Osmosensoren in hypothalamus meten osmolariteit plasma(bep d [Na] en anionen): krimp/rek cel als hyper/hypo-osmolaire stress -> afgifte ADH uit hypofyse achterkwab
- centraal: dorst
- renaal: AQP in verzamelbuis
- vasoconstrictie
Osmolaliteit = 2 * [Na] = 290 mosmol/L
Wat is het verschil tussen osmoregulatie en volumeregulatie? Wanneer is er interactie
Osmo: [Na], regelt osmolaliteit d urine concentratie
Volume: Na-hvlh, regelt BD d Na-excretie
Bij extreme volumedepletie(>15%, bv bij bloeding): osmoregulatie helpt d ADH secretie onahv osmolaliteut
Welke buffers zijn er in plasma?
- HCO3-/CO2
Belangrijkste: hoogste concentratie, onafhv elkaar gereguleerd - HPO42-/H2PO4-
- Protein-/Hprotein
Hoe kunnen zuren worden uitgescheiden?
- Vluchtig zuur: CO2(uitgeademd)
- Niet-vluchtig zuur(melkzuur)
Evenwicht n CO2, pH daalt -> pH lager in long, HCO3- weg -> setpoint omlaag -> meer CO2 uitademen(nodig om pH hoger)

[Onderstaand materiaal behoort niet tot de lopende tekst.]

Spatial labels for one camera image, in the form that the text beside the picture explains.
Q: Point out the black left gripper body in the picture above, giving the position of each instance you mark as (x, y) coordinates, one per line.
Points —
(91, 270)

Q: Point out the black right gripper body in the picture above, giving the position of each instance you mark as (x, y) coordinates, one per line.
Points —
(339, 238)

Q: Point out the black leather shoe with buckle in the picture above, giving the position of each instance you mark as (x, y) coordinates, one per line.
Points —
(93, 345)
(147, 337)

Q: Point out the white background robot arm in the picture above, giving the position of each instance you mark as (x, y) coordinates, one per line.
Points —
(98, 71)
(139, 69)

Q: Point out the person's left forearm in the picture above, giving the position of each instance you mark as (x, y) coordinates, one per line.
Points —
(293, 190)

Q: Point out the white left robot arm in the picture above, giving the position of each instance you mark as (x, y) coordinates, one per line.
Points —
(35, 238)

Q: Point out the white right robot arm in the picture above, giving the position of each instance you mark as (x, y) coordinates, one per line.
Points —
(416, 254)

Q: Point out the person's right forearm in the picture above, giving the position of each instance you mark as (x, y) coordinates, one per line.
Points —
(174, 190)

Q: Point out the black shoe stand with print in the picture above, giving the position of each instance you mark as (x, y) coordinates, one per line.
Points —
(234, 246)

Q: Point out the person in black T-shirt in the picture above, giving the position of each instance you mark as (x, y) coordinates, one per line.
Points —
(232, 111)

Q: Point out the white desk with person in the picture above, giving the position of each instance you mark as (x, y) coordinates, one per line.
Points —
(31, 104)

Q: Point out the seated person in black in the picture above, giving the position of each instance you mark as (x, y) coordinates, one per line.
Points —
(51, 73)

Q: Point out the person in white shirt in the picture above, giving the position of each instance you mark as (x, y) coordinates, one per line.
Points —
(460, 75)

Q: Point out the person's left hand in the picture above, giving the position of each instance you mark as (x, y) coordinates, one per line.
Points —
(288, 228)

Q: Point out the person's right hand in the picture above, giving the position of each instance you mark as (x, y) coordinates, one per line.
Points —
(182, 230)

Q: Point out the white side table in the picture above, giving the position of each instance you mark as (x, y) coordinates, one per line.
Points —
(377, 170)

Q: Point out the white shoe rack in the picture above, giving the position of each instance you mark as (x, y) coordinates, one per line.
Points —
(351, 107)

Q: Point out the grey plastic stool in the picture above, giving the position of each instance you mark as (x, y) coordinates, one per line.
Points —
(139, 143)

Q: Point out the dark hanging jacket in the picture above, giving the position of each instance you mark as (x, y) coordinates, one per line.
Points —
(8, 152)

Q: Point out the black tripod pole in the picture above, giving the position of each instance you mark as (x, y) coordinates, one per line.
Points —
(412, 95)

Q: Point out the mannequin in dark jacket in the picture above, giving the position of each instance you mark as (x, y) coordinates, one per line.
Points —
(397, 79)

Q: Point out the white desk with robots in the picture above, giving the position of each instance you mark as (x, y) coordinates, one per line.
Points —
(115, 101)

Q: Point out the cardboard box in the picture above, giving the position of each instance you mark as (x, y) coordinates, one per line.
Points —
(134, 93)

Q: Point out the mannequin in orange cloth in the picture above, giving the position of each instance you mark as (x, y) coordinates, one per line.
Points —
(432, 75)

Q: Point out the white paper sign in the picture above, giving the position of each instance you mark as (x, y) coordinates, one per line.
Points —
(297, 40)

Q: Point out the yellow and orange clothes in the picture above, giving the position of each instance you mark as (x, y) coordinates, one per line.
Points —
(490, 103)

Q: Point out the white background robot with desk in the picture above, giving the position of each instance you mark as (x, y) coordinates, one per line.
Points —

a-intercalair cel: HCO3- uit CO2, H+ als NH4+/HA uitgescheiden
- hoe meer zuur prod, des te meer H+ kwijt uit nier, des te meer NH4+ in urine
Welke enkelvoudige zuur-base stoornissen zijn er? Welke respiratoire/metabole oorzaak is er? Hoe worden deze gecompenseerd?
- acidose: emfyseem, diarree -> meer H+, verlies HCO3- en pCO2 verhoogd
- alkalose: hyperventileren, overgeven -> verwijdering H+, toevoeging HCO3-, pCO2 verlaagd
Respiratoire verstoring: renale compensatie(metabool) -> langzaam, volledig
Metabole verstoring: compensatie ventilatie(respiratoir) -> snel, onvolledig
Hoe kun je zien wat voor verstoring en compensatie er bij zuurbase-stoornis is?
- Waarde verhoogd/verlaagd?
[HCO3-]= 24 mM, pCO2=40 mmHg - Passend bij alkalose/acidose?
- Is pH passend bij acidose/alkalose?(7,35-7,45)
Ja: passende met/resp waarde is oorzaak, andere compensatie(deels)
Normale pH + beide waardes passend: metabole oorzaak(respiratoir niet volledig compenseren wegens pO2)
Wat is de base excess?
De feitelijke zuurbelasting
- <0: extra zuur: met acidose
- >0: extra base: met alkalose
- =0: geen verandering: respiratoir
Als groter dan actuele bicarbonaat(afgeleid uit pH en pCO2) ook andere compensatiemechanismen.
Wat is de Siggaard-Anderssen acid-base chart?
Mbv pCO2(logaritmisch), pH en iso-bicarbonaat lijnen aflezen base excess. Respiratoire compensatie is evenwijdig aan en een respiratoire stoornis loopt via de iso-bicarbonaat lijn.